I used to work for a neurologist and at Scottish Rite in the EEG lab where I dealt a lot with kids with seizure disorders. More than likely, your son probably has what's called "febrile seizures" which can be very common in small children/infants.
They usually outgrow them. However, you can find a lot of good information on febrile seizures on google and the internet.
If you are in need of a good doctor, I used to work for Child Neurology who specializes in seizures. I am NOT affiliated with that hospital or doctors office any longer, as I am a stay at home mom too now. So, I will not benefit financially at all for telling you to see them. I don't really have any one particular one that I prefer over the other, but the seizure specialist when I worked for them was named Dr. Flamini (pronounced Fla-me-knee). I would NOT go to Dr. Goldstein, not because he's not a great doctor...he is terrific, but his speciality is not in seizures, but muscle disorders such as MS.
Hope this helps!
Good Luck and God Bless

My 18mos old daughter has had seizures since birth, so I definately understand how scary it can be. We've been very lucky that she has responded well to her first medication, but I've heard that it usually takes multiple tries to find the right medication program for each individual. It's even more difficult with children since they are constantly changing. It can be so frustrating, but hang in there.
We love Dr. Knowles at TC Thompson Children's Hospital in Chattanooga, TN, if you're near that area at all.
I also second the suggestion to contact the Early Intervention program in your area (it's called Babies Can't Wait in Georgia...I work for the program in Dalton). It may vary from state to state, but I know in GA, a seizure disorder is considered automatically elligible for intervention services because children are a very high risk for developmental delays. It involves therapists and teachers who will usually come to your home to help you monitor your child's development, provide learning opportunities and offer support.

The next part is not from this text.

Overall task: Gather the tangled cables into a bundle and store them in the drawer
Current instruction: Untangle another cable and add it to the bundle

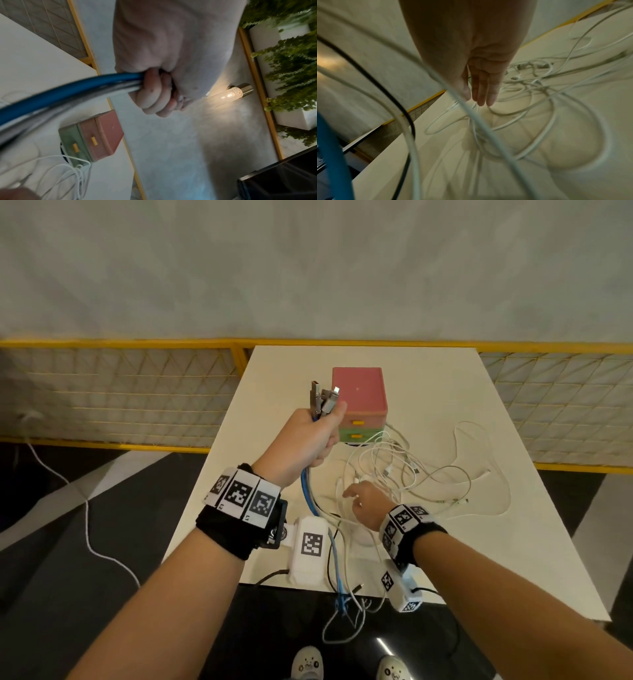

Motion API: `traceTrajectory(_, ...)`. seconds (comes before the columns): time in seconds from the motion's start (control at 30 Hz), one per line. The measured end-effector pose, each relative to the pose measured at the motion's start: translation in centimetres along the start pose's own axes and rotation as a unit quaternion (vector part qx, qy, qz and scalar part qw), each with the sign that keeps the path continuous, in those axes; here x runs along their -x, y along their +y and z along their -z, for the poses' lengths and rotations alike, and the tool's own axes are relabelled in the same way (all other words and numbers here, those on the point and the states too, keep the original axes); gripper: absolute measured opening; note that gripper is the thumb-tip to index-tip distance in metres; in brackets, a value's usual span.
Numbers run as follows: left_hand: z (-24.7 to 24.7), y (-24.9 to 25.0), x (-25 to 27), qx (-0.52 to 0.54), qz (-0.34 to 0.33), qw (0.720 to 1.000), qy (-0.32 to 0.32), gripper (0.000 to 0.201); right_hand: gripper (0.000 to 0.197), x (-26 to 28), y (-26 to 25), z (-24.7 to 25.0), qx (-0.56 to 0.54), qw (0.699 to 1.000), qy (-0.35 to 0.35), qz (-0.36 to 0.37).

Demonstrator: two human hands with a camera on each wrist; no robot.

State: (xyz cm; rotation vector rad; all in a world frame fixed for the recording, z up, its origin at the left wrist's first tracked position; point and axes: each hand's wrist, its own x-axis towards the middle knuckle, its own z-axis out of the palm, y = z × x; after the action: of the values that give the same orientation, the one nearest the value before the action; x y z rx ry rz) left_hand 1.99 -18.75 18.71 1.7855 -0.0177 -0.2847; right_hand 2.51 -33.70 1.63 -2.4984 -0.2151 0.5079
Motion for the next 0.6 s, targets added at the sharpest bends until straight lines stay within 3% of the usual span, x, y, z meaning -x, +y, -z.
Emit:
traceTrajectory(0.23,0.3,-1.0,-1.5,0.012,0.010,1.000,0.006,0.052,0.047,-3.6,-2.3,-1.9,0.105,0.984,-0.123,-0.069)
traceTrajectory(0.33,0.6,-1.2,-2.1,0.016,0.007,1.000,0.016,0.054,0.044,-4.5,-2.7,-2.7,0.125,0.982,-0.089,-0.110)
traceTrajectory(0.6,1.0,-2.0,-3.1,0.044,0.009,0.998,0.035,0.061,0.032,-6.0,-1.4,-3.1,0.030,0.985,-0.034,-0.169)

If you have any questions, or just need to vent about life to another parent who "gets it", please feel free to message me any time.
H.

Ongoing seizures are certainly serious and scary. If you are concerned about your son's development, you can contact the Babies Can't Wait program for support; it's the state's early intervention program. (I work with the program as a developmental specialist.) In Athens and the surrounding areas, the number is ###-###-####. I am new to mamsource, and I'm not sure how the messaging works on this site... However, please feel free to send me a message if I can help with any other information. C.